Em decisão unânime da 1ª turma cível do TJ/DFT, nos autos do processo 0716292-50.2024.8.07.0020, foi mantida a sentença que condenou a operadora Bradesco Saúde S/A ao fornecimento do medicamento Ivosidenibe (Tibsovo) – de alto custo e prescrito para tratamento de colangiocarcinoma intra-hepático com mutação IDH1, um câncer hepático raro e de difícil controle.
A operadora havia negado o tratamento sob o argumento de que o fármaco não constava no rol de procedimentos obrigatórios da ANS, tampouco nas diretrizes de utilização técnica.
A recusa, entretanto, foi considerada abusiva pelo Judiciário, violando os direitos fundamentais da paciente e os deveres contratuais da operadora.
A urgência que o rol não cobre
A autora da ação, diagnosticada com neoplasia maligna intra-hepática, havia esgotado outras linhas terapêuticas e apresentava quadro de recidiva. O medicamento Ivosidenibe, com registro na Anvisa e eficácia reconhecida em estudos clínicos internacionais, foi prescrito como única alternativa com potencial de controle da progressão da doença.
A negativa do plano gerou risco concreto de agravamento do quadro clínico e obrigou a paciente, já em situação de vulnerabilidade, a recorrer ao Judiciário para garantir o direito ao tratamento.
A sentença determinou o fornecimento imediato do medicamento, além da condenação por danos morais.
Rol da ANS: referência, não limite absoluto
O TJ/DFT aplicou corretamente a lei 9.656/1998, especialmente após a atualização promovida pela lei 14.454/22, que estabelece hipóteses em que o plano deve cobrir tratamentos fora do rol da ANS, desde que preenchidos os seguintes critérios:
- Prescrição médica fundamentada;
- Existência de registro do medicamento na Anvisa;
- Ausência de substituto terapêutico no rol;
- Comprovação de eficácia à luz da ciência médica.
Todos esses requisitos foram atendidos no caso, especialmente porque o Ivosidenibe tem eficácia comprovada, está regularizado no Brasil e possui indicação expressa para a condição específica da paciente.
A operadora não pode contrariar o médico
O acórdão reafirmou o entendimento consolidado no STJ: não cabe à operadora de plano de saúde substituir o médico na escolha do tratamento mais adequado, tampouco limitar a cobertura com base exclusiva em critérios administrativos, quando há risco iminente à vida.
A negativa injustificada foi considerada, além de abusiva, lesiva à dignidade da paciente, justificando a condenação por dano moral – não apenas pelo abalo emocional, mas também pela insegurança provocada em meio à luta contra o câncer.

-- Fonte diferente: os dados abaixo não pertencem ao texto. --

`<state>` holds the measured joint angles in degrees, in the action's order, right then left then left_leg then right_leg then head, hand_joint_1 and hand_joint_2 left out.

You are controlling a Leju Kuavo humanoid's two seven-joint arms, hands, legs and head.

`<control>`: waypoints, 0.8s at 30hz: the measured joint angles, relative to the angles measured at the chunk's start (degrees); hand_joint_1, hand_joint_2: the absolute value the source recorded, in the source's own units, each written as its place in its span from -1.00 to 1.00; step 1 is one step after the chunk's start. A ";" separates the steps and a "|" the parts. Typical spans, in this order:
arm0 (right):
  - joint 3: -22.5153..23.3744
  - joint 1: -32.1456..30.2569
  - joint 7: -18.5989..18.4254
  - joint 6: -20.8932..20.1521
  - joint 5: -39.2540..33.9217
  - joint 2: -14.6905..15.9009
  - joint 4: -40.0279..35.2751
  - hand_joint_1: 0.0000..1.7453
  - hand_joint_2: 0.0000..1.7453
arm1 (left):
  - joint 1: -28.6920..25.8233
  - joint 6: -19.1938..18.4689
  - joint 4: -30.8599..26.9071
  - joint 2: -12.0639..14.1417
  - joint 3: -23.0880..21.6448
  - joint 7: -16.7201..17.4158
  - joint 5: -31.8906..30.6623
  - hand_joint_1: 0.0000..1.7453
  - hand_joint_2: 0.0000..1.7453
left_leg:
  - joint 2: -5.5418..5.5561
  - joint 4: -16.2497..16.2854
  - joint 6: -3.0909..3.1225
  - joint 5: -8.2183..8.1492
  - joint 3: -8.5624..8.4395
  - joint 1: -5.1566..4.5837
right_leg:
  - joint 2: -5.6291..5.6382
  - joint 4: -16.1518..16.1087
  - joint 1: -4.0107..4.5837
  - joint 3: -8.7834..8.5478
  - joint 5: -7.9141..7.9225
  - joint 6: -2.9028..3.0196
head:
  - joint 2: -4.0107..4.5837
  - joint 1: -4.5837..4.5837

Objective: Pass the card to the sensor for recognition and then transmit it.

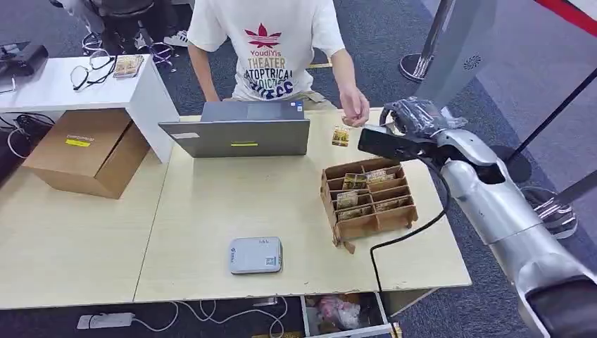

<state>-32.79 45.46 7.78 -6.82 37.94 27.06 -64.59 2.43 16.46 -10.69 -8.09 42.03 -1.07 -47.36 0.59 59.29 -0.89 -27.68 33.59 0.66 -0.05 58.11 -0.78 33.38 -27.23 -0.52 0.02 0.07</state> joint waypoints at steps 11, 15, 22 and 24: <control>-0.70 3.58 -1.16 0.94 1.20 -5.94 5.70 0.88 1.00 | 0.04 -0.09 0.00 -0.02 -0.02 -0.02 -1.44 -1.00 -1.00 | 0.01 0.00 0.03 0.03 0.00 0.00 | -0.02 0.00 0.00 -0.01 0.00 0.00 | 0.00 0.00; -0.70 4.38 -1.16 1.20 1.48 -7.17 7.56 0.88 1.00 | 0.05 -0.09 0.00 -0.02 -0.04 0.00 -1.59 -1.00 -1.00 | 0.01 0.00 0.03 0.03 0.00 0.00 | -0.01 0.00 0.00 -0.01 0.00 0.00 | 0.00 0.00; -0.70 4.93 -1.07 1.51 1.66 -8.87 10.03 0.92 1.00 | 0.05 -0.09 0.00 -0.02 -0.07 0.26 -1.90 -1.00 -1.00 | 0.01 0.00 0.03 0.03 0.00 0.00 | -0.02 0.00 0.00 0.00 0.00 0.00 | 0.00 0.02; -0.70 5.10 -0.98 1.70 1.68 -9.18 10.75 0.92 1.00 | 0.05 -0.09 0.00 -0.02 -0.07 0.37 -1.92 -1.00 -1.00 | 0.01 0.00 0.03 0.03 0.00 0.00 | -0.01 0.00 0.00 0.00 0.00 0.00 | 0.00 0.02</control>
<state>-33.48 50.56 6.80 -5.11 39.63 17.88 -53.83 2.49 16.37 -10.69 -8.11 41.97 -0.70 -49.29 0.60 59.29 -0.86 -27.65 33.59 0.66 -0.06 58.11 -0.78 33.37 -27.23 -0.52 0.02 0.09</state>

Direito à saúde e judicialização necessária
O caso exemplifica a tensão recorrente entre diretrizes administrativas da ANS e o direito constitucional à saúde e à vida. Embora o rol seja instrumento de regulação, não pode ser usado para negar tratamentos essenciais e individualizados, especialmente em doenças raras, como o colangiocarcinoma.
A atuação do Judiciário foi crucial para restaurar o equilíbrio contratual e garantir o acesso efetivo ao tratamento, ainda que de alto custo, preservando a função social do contrato e a dignidade da pessoa humana.